ずいぶん前に「市民プロデューサー通信」に書いた原稿ですが、パソコンのあっちこっちをいじっていたら出てきたので再掲します。


■「ビートルズの市民性」  


この年まで生きてきた中で、いちばん数多く聴いたアルバムは、やっぱりビートルズの「サージャント・ペパーズ・ロンリー・ハーツ・クラブ・バンド」だろう。若い時に最初にあのアルバムを聴いたときの衝撃は未だに忘れられない。エレクトリックな多重録音が、それまでに聴いていたどの音楽とも違い、ものすごくに新鮮に感じられた。また、他のレコードアルバムのように、一曲ずつが独立したものではなく、トータルなテーマ性を持ったコンセプトアルバムという考え方も「スゴイ!」と思った。

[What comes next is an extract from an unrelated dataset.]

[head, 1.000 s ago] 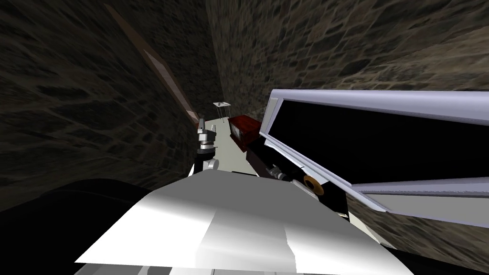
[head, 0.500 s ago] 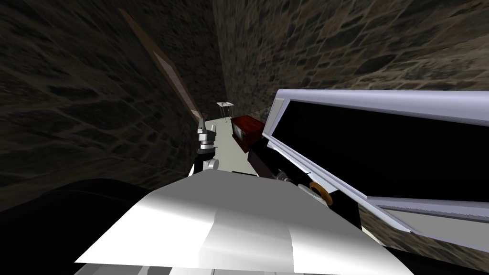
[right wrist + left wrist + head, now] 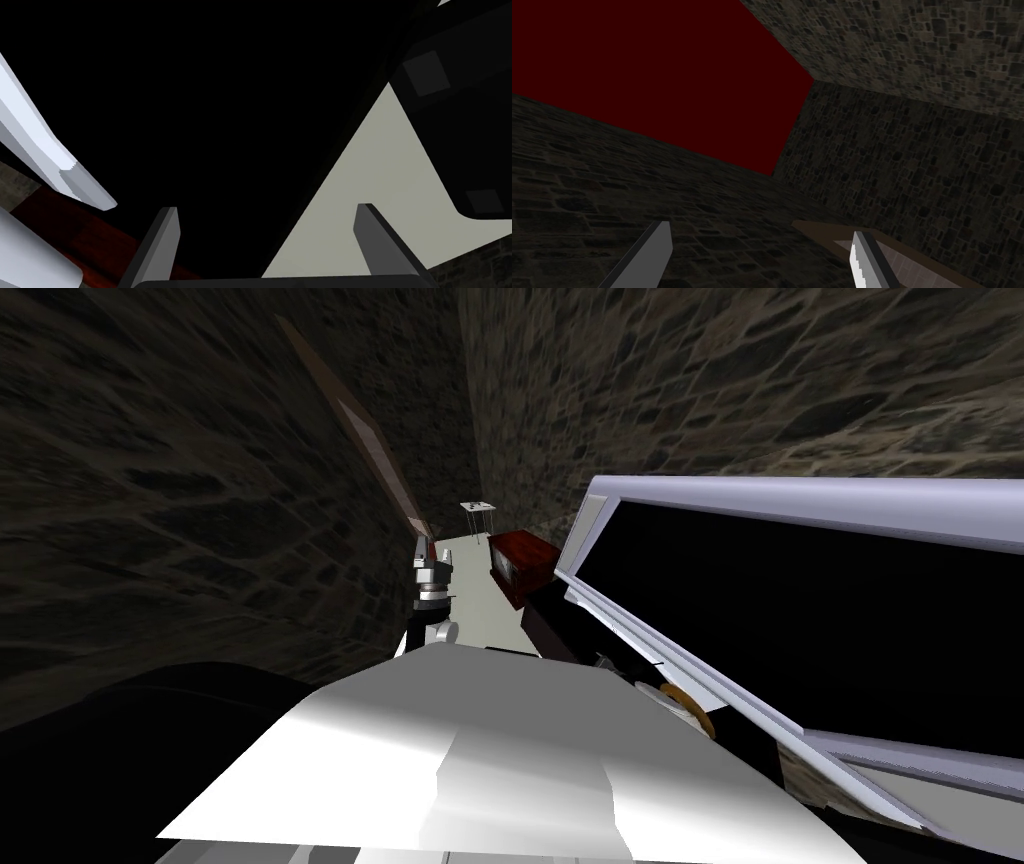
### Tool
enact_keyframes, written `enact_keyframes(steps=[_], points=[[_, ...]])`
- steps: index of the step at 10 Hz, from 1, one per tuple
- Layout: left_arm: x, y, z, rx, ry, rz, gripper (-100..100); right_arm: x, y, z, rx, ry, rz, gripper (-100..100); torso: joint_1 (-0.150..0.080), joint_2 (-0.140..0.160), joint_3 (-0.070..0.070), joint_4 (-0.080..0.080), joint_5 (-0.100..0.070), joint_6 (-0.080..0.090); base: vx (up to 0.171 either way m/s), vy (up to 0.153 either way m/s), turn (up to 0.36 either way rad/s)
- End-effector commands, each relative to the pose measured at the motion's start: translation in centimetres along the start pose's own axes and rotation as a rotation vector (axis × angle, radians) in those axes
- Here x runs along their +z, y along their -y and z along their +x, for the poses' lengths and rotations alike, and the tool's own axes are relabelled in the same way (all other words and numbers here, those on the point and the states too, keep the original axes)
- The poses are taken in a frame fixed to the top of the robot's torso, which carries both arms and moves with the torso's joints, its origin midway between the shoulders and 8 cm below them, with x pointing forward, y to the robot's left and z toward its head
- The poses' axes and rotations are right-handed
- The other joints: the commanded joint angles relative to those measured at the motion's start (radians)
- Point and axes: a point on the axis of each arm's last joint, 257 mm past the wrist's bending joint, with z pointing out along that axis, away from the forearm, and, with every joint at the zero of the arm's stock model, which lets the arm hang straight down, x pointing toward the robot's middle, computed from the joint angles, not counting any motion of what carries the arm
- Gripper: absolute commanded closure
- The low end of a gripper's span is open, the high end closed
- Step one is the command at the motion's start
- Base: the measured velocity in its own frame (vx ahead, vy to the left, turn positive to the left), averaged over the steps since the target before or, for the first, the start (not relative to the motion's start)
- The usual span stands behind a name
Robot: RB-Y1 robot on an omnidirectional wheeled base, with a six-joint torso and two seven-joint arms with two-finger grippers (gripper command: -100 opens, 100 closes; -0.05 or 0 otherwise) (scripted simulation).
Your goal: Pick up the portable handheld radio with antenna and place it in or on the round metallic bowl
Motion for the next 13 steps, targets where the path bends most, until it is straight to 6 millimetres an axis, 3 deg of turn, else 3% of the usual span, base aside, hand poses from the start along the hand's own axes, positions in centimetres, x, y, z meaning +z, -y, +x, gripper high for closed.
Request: enact_keyframes(steps=[1, 2, 4, 5, 7, 8, 9, 10, 11, 12, 13], points=[[0.0, 0.0, 0.0, 0.000, 0.000, 0.000, 0, -0.8, 1.0, 4.1, -0.101, -0.092, 0.010, -100, 0.000, 0.000, 0.000, 0.000, 0.000, 0.000, 0.073, 0.006, 0.126], [0.0, 0.0, 0.0, 0.000, 0.000, 0.000, 0, -0.9, 1.1, 4.8, -0.103, -0.107, 0.010, -100, 0.000, -0.001, -0.001, 0.000, 0.000, 0.000, 0.060, 0.001, 0.070], [0.0, 0.0, 0.0, 0.000, 0.000, 0.000, 0, -2.5, 1.9, 10.4, -0.216, -0.232, 0.011, -100, -0.001, -0.001, 0.000, 0.000, 0.000, 0.000, 0.059, -0.004, 0.112], [0.0, 0.0, 0.0, 0.000, 0.000, 0.000, 0, -2.5, 1.9, 10.4, -0.223, -0.234, 0.010, -100, -0.001, -0.001, 0.000, 0.000, 0.000, 0.000, 0.046, -0.007, 0.030], [0.0, 0.0, 0.0, 0.000, 0.000, 0.000, 0, -4.4, 2.6, 15.2, -0.328, -0.346, 0.001, -100, -0.001, 0.000, 0.000, 0.000, 0.000, 0.000, 0.058, -0.009, 0.090], [0.0, 0.0, 0.0, 0.000, 0.000, 0.000, 0, -4.4, 2.6, 15.2, -0.328, -0.346, 0.001, -100, -0.001, -0.001, -0.001, 0.000, 0.000, 0.000, 0.044, -0.017, 0.028], [0.0, 0.0, 0.0, 0.000, 0.000, 0.000, 0, -5.5, 2.8, 17.4, -0.375, -0.397, -0.006, -100, -0.001, 0.000, 0.000, 0.000, 0.000, 0.000, 0.042, -0.012, 0.042], [0.0, 0.0, 0.0, 0.000, 0.000, 0.000, 0, -5.5, 2.8, 17.4, -0.375, -0.397, -0.006, -100, -0.001, 0.000, 0.000, 0.000, 0.000, 0.000, 0.034, -0.009, 0.029], [0.0, 0.0, 0.0, 0.000, 0.000, 0.000, 0, -6.5, 3.1, 19.3, -0.418, -0.444, -0.014, -100, -0.001, 0.001, 0.000, 0.000, 0.000, 0.000, 0.039, -0.018, 0.045], [0.0, 0.0, 0.0, 0.000, 0.000, 0.000, 0, -6.5, 3.1, 19.3, -0.418, -0.444, -0.014, -100, -0.001, 0.001, 0.000, 0.000, 0.000, 0.000, 0.032, -0.016, 0.029], [0.0, 0.0, 0.0, 0.000, 0.000, 0.000, 0, -7.5, 3.2, 21.0, -0.458, -0.487, -0.023, -100, -0.001, 0.001, 0.001, 0.000, -0.001, 0.000, 0.037, -0.008, 0.051]])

プロデューサーのジョージ・マーティンが、「私にとって、これは最高に創造(想像)的で、この時代のトレンドを決めたレコードだった」と書いているが、今、あらためてCDで聴いてみると、曲やエレクトリックな仕掛けも良いが、やはりリリック(歌詞)が素晴らしい。

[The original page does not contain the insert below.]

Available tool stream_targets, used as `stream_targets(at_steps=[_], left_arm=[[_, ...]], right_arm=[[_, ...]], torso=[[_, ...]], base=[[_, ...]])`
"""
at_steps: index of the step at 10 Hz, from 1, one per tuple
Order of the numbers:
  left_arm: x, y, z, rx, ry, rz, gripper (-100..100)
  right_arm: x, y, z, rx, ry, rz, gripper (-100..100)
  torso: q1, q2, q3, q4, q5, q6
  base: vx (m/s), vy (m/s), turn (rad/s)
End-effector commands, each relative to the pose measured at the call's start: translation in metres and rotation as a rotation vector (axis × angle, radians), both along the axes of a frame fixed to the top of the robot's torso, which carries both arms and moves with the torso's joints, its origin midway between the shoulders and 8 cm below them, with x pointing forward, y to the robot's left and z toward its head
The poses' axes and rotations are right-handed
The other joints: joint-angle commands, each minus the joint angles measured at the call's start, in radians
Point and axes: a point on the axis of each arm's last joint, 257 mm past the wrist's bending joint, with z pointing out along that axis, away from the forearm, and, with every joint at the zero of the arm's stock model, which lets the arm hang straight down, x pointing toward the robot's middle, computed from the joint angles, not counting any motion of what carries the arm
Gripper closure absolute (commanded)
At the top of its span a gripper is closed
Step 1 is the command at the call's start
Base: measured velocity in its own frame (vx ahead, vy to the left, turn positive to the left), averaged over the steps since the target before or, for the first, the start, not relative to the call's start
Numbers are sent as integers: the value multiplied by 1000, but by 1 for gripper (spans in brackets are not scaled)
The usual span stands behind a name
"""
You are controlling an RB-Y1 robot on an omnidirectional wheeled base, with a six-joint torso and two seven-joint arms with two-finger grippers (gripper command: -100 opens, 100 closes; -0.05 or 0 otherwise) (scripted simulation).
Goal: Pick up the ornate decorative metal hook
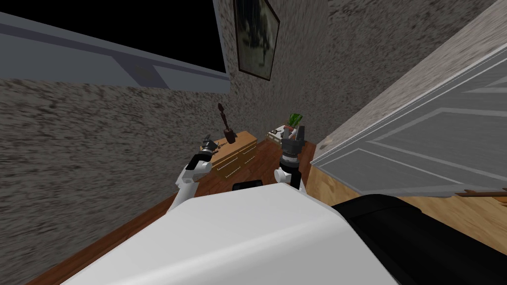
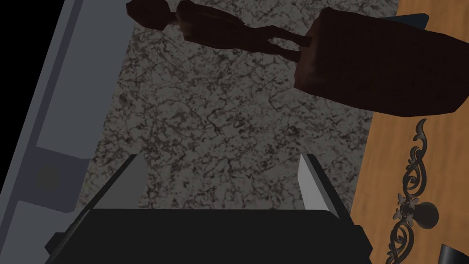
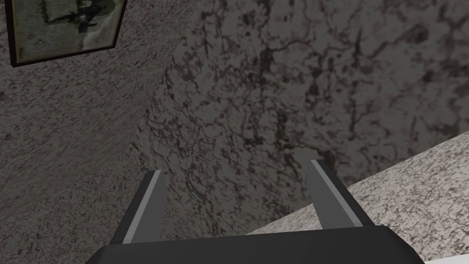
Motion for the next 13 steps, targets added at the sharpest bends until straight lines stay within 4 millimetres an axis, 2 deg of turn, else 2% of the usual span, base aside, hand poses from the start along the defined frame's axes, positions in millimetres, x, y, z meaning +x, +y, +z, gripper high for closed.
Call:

「ダイヤモンドで飾られて空に浮かんでいるルーシー」というような、明らかにLSD体験をもとに作られている歌と、「検針係の可愛いリタ」や「64歳になった時」のことを唄っている、イギリスのごくありふれた市民の日常生活の1コマを切り取ったリリックとがバランスよく配されている。また、ところどころに人々を勇気づけるようなフレーズが挟まれている。

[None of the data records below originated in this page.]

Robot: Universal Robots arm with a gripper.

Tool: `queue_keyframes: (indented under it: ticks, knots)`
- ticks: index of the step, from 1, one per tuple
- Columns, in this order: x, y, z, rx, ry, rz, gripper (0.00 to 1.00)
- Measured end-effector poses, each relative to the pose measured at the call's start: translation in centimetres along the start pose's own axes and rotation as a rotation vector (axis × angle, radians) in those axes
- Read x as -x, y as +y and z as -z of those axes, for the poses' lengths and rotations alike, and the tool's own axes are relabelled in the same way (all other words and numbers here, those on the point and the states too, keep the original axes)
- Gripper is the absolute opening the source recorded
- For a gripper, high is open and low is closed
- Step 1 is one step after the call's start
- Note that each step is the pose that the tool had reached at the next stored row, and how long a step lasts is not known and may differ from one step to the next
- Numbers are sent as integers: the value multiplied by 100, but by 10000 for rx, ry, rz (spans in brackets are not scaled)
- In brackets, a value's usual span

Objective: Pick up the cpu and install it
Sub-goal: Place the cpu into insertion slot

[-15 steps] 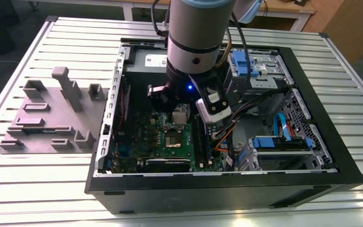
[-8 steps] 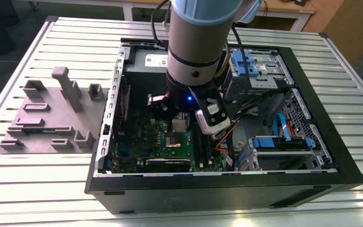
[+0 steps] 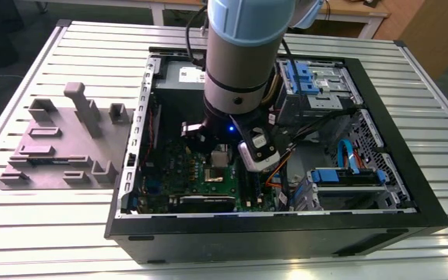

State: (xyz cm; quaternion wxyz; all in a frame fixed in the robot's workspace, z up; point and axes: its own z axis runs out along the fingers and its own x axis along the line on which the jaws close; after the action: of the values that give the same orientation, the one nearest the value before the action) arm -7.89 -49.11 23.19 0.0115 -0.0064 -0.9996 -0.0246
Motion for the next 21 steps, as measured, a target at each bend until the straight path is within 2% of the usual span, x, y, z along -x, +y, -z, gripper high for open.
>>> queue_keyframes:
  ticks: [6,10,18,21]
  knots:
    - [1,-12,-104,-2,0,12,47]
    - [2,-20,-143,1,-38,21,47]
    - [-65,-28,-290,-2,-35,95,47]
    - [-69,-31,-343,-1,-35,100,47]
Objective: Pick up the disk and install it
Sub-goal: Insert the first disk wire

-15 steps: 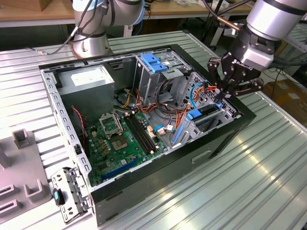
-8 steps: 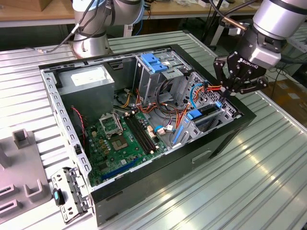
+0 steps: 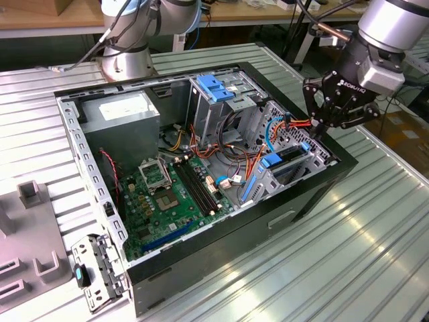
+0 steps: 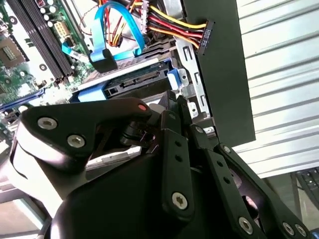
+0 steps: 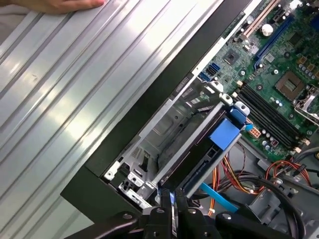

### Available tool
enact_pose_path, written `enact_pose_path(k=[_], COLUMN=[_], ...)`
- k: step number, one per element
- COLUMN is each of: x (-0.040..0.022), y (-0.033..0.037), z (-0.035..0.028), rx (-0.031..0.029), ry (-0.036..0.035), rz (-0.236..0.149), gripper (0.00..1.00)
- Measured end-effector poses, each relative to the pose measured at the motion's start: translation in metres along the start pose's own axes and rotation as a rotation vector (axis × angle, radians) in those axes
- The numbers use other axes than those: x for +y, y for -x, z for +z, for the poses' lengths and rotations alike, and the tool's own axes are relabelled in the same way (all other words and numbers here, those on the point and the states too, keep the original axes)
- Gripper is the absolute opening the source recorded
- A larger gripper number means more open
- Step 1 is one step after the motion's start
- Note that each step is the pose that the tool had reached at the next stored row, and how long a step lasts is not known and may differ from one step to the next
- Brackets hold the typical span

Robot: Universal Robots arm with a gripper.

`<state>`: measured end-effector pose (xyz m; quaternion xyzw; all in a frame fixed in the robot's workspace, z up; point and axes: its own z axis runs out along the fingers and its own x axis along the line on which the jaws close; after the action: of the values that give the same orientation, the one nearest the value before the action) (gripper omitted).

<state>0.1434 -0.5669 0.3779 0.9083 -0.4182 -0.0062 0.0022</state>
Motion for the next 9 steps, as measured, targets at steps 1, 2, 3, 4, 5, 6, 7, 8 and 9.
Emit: enact_pose_path(k=[1,2,3,4,5,6,7,8,9], x=[-0.0005,-0.0015,-0.0027,-0.0063,-0.0082,-0.0101,-0.0122,-0.0138,-0.015], y=[0.0005,0.0015,0.0027,0.0067,0.0086,0.0104,0.0123,0.0135,0.0142], z=[-0.001,-0.0024,-0.0027,-0.0027,-0.0027,-0.0027,-0.0027,-0.0027,-0.0027], rx=[0.0,0.0003,0.0003,0.0022,0.0026,0.0029,0.0028,0.0029,0.003], ry=[0.0,0.0003,0.0003,0.0019,0.0023,0.0025,0.0025,0.0026,0.0026], rz=[-0.003,-0.007,-0.009,-0.01,-0.011,-0.013,-0.014,-0.015,-0.018], gripper=[0.17,0.17,0.17,0.18,0.25,0.25,0.25,0.25,0.25])
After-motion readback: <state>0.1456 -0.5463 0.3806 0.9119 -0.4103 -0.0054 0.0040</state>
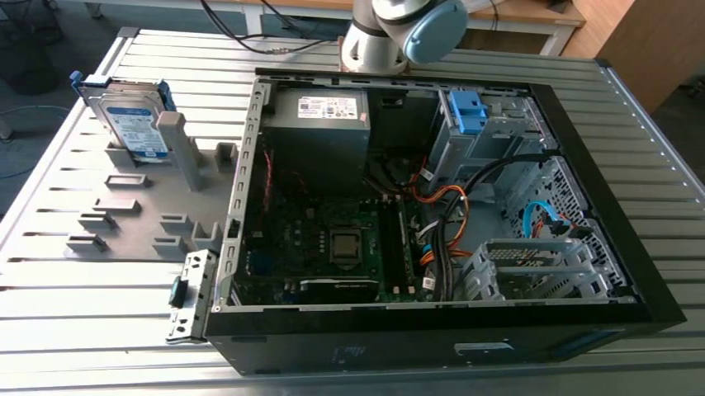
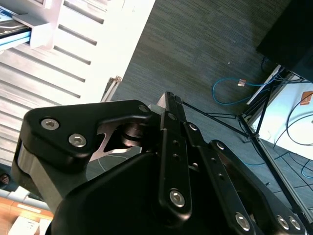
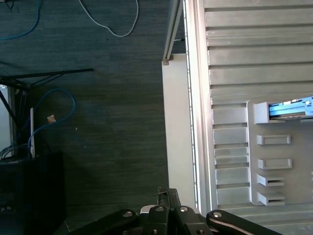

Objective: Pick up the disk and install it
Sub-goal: 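Reach for the disk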

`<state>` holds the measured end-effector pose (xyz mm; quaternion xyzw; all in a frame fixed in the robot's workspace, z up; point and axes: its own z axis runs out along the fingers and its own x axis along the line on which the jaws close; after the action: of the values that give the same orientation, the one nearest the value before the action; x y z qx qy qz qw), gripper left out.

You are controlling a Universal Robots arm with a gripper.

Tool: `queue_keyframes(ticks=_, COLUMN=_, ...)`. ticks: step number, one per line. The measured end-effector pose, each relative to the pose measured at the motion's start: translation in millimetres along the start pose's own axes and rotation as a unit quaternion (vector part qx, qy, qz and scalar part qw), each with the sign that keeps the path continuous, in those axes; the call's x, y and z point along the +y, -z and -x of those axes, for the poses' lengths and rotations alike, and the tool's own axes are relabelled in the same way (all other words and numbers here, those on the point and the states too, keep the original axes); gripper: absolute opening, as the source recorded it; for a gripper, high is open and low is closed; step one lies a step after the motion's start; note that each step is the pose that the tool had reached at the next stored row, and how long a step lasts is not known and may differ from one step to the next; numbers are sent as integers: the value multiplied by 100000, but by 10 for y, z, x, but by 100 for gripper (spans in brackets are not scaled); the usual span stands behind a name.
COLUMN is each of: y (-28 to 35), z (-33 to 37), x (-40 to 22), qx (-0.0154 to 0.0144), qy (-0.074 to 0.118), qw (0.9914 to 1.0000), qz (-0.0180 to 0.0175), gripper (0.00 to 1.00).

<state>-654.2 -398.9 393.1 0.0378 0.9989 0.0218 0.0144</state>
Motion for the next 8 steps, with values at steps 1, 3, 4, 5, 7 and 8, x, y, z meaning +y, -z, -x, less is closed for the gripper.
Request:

「I get by with a little help from my friends.」とか、「It's getting better all the time.」などのフレーズにどれだけ励まされたことか。ジョージ・ハリソンの「ウィズイン・ユウ・ウィズアウト・ユウ」の中の、Try to realise it's all within yourself no-one else can make you change.(全ては君自身の中にあるのであって、だれも君を変えることはできない)などのフレーズにはかなり深い思想性さえ感じる。


二十歳代に2年間、ロンドンにいてカレッジに通っていたが、英会話の授業で、このアルバムの中の「SHE'S LEAVING HOME(彼女の家出)」が教材として使われた。イギリスの普通の家庭で育った娘が、水曜日の早朝に家出する、という話なのだが、この詞が本当にやさしい日常英語で書かれていて、なおかつドラマチックなのである。この時の授業で印象に残っているのは、先生のリチャードが、彼女が階下へ降りていく時にハンカチを握り締めている「clutcing handkerchief」というclutchingが非常に感じが出ているとか、father snores(父親は鼾をかいて寝ている)がいかにもそれらしい、と言っていたことだ。


また、厳しい両親のもとで長年孤独に過ごした娘が家を出て会いに行く相手が「a man from motor trade」(カー・ディーラーの男)だというのも、この歌詞のポイントだ(とリチャードは言っていた)。「いかにも」という感じなのだろう。言葉巧みにクルマを売り付けるような商売に従事するスーツ姿の男に言い寄られて家を出て、「She is having fun.」彼女はいま楽しんでいるのだ。最後のところで、「Fun is one thing that money ca't buy.(楽しみはお金では買えないもの」というフレーズがあるのは、前のところに母親の嘆き節的な「We gave her everything money could buy.」というフレーズがあるからだ。


「LOVELY RITA」や「WHEN I'M SIXTY-FOUR」にしても、本当にイギリスの市民生活を活写している優れたリリックだと思う。また「A DAY IN THE LIFE」の幻想性と現実性がない交ぜになっているような歌詞も美しい。ビートルズのリリックに、人々の日常生活に根ざした市民性のようなものを感じる。そこが、凡百のイマドキの、恋愛や個人的感覚を前面に押し出した歌詞との違いだろう。